中国癌症杂志 ›› 2018, Vol. 28 ›› Issue (2): 151-155.doi: 10.19401/j.cnki.1007-3639.2018.02.012

• 论著 • 上一篇    下一篇

机器人与腹腔镜手术治疗早期卵巢癌的临床比较

郭芳芳1,冯文娟1,李冬青1,齐 力2,袁 勇1   

  1. 1. 吉林省肿瘤医院妇瘤二科,吉林 长春 130012 ;
    2. 长春市朝阳区医院妇科,吉林 长春 130000
  • 出版日期:2018-02-28 发布日期:2018-03-08
  • 通信作者: 袁 勇 E-mail:568215898@qq.com

Clinical comparison of robotic-assisted and traditional laparoscopic operations in the treatment of early stage ovarian cancer

GUO Fangfang1, FENG Wenjuan1, LI Dongqing1, QI Li2, YUAN Yong1   

  1. 1. Department of Gynecologic Oncology, Jilin Province Tumor Hospital, Changchun 130012, Jilin Province, China; 2. Department of Gynecology, Chaoyang District Hospital, Changchun 130000, Jilin Province, China
  • Published:2018-02-28 Online:2018-03-08
  • Contact: YUAN Yong E-mail: 568215898@qq.com

摘要: 背景与目的:随着微创技术的迅速发展,机器人在妇科手术中应用愈加广泛。
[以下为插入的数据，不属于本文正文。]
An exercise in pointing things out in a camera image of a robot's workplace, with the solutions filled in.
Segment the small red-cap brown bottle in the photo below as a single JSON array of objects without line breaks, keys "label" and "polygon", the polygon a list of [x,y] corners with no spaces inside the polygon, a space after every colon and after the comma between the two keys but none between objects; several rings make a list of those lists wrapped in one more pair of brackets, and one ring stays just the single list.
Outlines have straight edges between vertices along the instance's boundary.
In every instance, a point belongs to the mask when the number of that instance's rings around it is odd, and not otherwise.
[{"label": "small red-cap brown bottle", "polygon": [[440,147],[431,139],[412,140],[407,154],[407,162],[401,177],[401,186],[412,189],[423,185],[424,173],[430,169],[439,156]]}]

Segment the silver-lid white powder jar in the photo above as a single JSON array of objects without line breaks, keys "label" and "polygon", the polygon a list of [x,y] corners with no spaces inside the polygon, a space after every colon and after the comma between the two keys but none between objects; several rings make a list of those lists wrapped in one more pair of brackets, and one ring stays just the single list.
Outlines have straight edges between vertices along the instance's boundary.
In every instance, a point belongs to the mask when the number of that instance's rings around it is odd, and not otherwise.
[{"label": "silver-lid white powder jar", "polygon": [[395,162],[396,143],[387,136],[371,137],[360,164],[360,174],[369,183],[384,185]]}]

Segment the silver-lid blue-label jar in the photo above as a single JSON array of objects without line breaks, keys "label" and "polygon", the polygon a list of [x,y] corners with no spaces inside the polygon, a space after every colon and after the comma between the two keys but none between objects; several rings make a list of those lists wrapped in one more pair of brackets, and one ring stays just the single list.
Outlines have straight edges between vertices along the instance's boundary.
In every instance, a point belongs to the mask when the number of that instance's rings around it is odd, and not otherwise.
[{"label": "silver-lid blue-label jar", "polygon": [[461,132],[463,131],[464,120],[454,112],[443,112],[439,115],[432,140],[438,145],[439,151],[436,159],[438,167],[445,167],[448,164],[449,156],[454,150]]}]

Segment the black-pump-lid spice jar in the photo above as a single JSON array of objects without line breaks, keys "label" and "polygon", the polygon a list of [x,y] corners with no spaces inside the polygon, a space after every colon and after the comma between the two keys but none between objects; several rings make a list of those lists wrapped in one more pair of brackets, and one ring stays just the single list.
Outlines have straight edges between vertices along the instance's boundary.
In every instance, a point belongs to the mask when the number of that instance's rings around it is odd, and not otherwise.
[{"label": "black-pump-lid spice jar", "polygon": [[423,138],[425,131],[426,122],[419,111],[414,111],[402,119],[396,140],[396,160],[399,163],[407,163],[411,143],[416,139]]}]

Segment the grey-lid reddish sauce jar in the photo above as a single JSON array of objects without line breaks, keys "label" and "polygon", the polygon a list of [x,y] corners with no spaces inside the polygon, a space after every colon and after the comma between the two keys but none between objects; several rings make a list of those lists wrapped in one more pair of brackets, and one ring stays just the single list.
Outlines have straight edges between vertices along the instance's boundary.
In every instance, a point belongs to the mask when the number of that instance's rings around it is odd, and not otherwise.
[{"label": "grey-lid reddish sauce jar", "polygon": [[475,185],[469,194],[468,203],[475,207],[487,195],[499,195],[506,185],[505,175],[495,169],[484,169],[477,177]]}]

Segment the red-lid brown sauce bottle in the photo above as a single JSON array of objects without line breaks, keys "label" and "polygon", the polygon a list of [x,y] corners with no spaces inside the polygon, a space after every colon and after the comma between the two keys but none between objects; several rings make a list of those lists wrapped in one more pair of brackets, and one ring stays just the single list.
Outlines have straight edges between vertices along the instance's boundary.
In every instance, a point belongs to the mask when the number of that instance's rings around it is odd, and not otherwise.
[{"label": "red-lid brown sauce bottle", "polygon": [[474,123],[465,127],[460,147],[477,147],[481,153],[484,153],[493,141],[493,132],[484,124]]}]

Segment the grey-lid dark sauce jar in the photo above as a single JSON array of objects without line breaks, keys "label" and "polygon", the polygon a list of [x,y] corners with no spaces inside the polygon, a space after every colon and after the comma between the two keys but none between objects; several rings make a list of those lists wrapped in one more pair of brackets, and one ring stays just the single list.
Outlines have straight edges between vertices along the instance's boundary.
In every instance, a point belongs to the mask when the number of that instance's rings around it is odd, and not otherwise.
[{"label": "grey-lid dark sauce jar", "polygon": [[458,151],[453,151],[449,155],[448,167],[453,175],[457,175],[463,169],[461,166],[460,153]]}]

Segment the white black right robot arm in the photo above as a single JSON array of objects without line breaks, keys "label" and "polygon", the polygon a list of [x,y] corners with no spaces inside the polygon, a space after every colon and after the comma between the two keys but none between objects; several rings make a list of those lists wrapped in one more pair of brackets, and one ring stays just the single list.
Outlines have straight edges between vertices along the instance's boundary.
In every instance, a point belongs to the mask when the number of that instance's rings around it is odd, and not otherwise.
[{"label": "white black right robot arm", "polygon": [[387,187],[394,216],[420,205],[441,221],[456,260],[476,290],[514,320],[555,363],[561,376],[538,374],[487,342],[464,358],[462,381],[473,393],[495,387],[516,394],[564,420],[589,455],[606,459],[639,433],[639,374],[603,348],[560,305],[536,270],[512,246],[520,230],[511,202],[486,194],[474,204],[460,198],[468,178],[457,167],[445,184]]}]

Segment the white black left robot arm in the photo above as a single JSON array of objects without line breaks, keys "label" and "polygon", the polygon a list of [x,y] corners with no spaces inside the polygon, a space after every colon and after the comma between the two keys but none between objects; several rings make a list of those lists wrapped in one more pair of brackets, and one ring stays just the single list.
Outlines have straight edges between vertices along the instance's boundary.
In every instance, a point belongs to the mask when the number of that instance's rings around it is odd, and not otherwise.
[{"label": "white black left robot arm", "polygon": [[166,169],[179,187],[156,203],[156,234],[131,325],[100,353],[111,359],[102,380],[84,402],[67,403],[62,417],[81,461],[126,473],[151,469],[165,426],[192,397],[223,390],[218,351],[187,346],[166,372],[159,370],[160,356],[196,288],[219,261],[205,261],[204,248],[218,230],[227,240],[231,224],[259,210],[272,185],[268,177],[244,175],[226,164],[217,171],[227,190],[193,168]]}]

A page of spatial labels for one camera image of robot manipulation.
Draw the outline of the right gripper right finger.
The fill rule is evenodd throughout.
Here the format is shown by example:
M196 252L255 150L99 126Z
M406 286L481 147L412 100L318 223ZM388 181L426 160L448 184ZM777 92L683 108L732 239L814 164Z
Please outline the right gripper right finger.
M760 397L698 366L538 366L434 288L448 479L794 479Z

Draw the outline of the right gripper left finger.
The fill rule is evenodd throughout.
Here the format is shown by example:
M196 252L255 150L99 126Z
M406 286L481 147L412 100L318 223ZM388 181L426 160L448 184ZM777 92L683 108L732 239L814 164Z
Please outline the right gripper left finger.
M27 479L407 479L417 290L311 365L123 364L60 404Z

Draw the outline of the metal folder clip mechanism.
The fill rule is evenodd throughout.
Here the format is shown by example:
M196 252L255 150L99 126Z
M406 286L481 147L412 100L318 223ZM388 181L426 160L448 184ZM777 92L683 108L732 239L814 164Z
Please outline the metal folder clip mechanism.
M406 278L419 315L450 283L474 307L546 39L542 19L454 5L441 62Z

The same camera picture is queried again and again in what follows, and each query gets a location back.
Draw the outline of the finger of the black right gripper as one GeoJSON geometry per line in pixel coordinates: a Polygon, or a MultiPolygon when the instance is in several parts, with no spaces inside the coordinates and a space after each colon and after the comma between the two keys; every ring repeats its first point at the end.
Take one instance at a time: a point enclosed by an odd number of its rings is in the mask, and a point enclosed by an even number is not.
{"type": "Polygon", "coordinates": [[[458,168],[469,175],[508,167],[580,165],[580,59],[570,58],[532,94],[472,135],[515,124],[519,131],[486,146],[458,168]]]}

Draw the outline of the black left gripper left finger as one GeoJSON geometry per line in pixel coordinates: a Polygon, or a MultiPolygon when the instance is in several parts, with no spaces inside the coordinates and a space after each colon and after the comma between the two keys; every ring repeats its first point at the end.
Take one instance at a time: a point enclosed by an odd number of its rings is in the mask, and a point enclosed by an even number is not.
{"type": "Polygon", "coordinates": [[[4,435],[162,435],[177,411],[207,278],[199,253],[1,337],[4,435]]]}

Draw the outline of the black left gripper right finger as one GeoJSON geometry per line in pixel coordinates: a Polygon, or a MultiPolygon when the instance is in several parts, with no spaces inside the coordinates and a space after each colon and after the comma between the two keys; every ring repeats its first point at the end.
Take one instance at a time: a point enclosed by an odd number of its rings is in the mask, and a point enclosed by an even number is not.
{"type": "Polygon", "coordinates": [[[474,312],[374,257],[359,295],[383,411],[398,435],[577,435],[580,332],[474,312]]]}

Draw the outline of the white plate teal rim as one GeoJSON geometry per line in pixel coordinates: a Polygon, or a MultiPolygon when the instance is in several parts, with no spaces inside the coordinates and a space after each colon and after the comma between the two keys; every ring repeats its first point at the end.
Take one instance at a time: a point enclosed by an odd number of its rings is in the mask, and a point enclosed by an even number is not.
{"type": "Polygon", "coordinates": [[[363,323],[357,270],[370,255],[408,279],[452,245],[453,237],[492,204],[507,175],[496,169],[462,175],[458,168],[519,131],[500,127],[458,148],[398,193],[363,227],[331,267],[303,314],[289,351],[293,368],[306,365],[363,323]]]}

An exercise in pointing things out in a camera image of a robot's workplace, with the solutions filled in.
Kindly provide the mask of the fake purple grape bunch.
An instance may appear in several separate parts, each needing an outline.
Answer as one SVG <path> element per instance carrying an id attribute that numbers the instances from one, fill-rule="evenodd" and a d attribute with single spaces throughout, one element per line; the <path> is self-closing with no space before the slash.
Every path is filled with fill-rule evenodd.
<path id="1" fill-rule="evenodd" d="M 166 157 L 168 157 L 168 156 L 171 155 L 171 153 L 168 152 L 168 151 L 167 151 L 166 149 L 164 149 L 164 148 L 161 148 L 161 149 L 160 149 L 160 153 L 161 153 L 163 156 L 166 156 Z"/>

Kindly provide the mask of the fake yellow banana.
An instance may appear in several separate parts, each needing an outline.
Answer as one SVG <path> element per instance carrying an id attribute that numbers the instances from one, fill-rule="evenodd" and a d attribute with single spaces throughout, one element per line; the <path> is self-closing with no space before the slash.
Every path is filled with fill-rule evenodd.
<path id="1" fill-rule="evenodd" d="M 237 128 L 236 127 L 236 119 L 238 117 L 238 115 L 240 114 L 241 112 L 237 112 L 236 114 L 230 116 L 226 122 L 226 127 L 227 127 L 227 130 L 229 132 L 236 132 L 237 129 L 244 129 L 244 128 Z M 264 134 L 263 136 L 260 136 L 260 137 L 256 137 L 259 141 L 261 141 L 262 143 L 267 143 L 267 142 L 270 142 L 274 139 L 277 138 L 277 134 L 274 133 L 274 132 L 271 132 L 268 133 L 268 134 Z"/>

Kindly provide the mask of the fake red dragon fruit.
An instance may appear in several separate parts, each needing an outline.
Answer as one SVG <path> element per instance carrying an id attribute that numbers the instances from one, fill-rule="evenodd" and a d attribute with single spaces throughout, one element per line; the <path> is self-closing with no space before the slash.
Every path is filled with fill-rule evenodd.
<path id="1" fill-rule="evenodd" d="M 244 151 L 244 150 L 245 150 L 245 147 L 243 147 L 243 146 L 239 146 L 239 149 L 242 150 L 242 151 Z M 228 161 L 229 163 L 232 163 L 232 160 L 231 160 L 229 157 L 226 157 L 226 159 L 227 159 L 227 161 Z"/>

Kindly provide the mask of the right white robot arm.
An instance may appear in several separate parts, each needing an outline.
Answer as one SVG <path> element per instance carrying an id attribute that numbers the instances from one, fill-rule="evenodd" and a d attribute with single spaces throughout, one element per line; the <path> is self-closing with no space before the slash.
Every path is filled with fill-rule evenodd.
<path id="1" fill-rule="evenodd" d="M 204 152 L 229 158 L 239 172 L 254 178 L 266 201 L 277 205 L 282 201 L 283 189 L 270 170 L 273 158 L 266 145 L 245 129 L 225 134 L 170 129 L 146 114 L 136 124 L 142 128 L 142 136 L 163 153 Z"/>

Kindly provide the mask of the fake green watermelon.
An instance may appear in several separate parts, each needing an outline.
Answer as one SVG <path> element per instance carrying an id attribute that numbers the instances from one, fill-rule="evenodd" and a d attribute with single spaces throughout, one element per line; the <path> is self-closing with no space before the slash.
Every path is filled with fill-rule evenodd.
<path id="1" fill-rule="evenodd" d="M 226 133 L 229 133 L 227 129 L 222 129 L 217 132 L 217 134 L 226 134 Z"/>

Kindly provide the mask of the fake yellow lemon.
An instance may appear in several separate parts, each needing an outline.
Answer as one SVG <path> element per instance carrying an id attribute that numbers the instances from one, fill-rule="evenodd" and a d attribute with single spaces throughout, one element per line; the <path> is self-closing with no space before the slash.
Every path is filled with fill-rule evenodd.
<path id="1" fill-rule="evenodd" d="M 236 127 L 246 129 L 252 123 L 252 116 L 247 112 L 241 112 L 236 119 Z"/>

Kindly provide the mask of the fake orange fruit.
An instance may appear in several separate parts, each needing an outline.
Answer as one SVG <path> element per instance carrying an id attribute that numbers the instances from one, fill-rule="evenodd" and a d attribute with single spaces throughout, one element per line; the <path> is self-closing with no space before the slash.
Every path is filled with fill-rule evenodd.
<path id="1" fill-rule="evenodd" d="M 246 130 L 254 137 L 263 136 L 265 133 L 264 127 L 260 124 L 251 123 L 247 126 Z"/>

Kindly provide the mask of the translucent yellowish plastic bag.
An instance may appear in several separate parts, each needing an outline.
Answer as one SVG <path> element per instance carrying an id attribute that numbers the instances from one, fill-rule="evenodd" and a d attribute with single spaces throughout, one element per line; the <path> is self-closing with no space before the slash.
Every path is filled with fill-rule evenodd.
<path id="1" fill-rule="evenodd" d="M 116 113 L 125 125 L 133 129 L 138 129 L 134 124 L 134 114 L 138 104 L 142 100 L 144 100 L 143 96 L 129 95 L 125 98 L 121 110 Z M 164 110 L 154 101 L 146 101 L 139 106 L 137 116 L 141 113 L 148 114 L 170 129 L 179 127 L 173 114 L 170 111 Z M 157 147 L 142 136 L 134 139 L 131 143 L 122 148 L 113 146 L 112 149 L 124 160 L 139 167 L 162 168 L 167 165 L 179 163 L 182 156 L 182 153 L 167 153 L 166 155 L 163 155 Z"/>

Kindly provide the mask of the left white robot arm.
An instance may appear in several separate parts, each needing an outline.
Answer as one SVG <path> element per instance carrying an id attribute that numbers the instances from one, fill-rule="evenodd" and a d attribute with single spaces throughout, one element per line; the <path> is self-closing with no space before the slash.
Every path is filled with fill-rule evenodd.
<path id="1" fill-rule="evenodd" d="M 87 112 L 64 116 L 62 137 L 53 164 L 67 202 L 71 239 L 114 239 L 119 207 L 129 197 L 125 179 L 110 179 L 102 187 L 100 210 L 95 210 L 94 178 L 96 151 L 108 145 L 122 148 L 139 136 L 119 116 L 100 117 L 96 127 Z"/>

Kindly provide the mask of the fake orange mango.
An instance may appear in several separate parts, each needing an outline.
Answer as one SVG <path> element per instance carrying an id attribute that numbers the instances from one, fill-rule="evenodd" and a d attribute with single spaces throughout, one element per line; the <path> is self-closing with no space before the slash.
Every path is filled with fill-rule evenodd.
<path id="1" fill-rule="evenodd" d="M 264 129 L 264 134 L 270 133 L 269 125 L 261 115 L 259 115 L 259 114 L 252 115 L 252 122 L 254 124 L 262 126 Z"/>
该研究比较了机器人手术及腹腔镜手术治疗早期卵巢癌患者的临床治疗效果。方法:回顾性分析了吉林省肿瘤医院2015年1月—2016年12月完成的Ⅰ期卵巢癌手术患者22例,其中机器人手术8例(机器人组),腹腔镜手术14例(腹腔镜组)。结果:两组患者均按手术计划顺利完成手术,机器人组的手术时间长于腹腔镜组[(194.50±10.90) min vs(178.71±10.58) min],术中出血量少于腹腔镜组[(60.10±8.88) mL vs (73.71±12.99) mL],术后24 h腹腔引流量少于腹腔镜组[(96.88±10.21) mL vs (108.00±11.43) mL],差异均有统计学意义(P<0.05);两组的盆腔淋巴结清扫数、术后首次肛门排气时间、术后住院时间及术后发热等并发症比较,差异无统计学意义(P>0.05)。结论:机器人手术与腹腔镜手术治疗早期卵巢癌无明显临床差异,安全、有效;机器人手术在早期卵巢癌患者的治疗中值得推广和应用。

关键词: 早期卵巢癌, 机器人, 腹腔镜

Abstract: Background and Purpose: With the rapid development of minimally invasive technique, robotic surgery is widely used in the gynecological surgery. This study aimed to compare the clinical data of roboticassisted laparoscopy and laparotomy in the treatment of early ovarian cancer. Methods: A total of 22 patients with early ovarian cancer receiving stage Ⅰ operation between Jan. 2015 and Dec. 2016 in Jilin Province Tumor Hospital were randomly divided into two groups: 8 patients received robotic-assisted surgery (robotic-assisted laparoscopic group), 14 patients received laparotomy (laparotomy group). Results: All patients underwent successful operation without changing surgical approach. The operation time in robotic-assisted laparoscopic group was longer than that in laparotomy group [(194.50±10.90) min vs (178.71±10.58) min, P<0.05]. Blood loss volume [(60.10±8.88) mL vs (73.71±12.99) mL], 24 hours postoperative drainage volumes of robotic-assisted laparoscopic group were less than those in laparotomy group [(96.88±10.21) mL vs (108.00±11.43) mL, P<0.05]. Others had no statistical significance (P>0.05). Conclusion: In the clinical treatment of early ovarian cancer, there is no difference between robotic-assisted laparoscopic operation and laparotomy. Robotic-assisted laparoscopic operation is worthy of clinical promotion and application.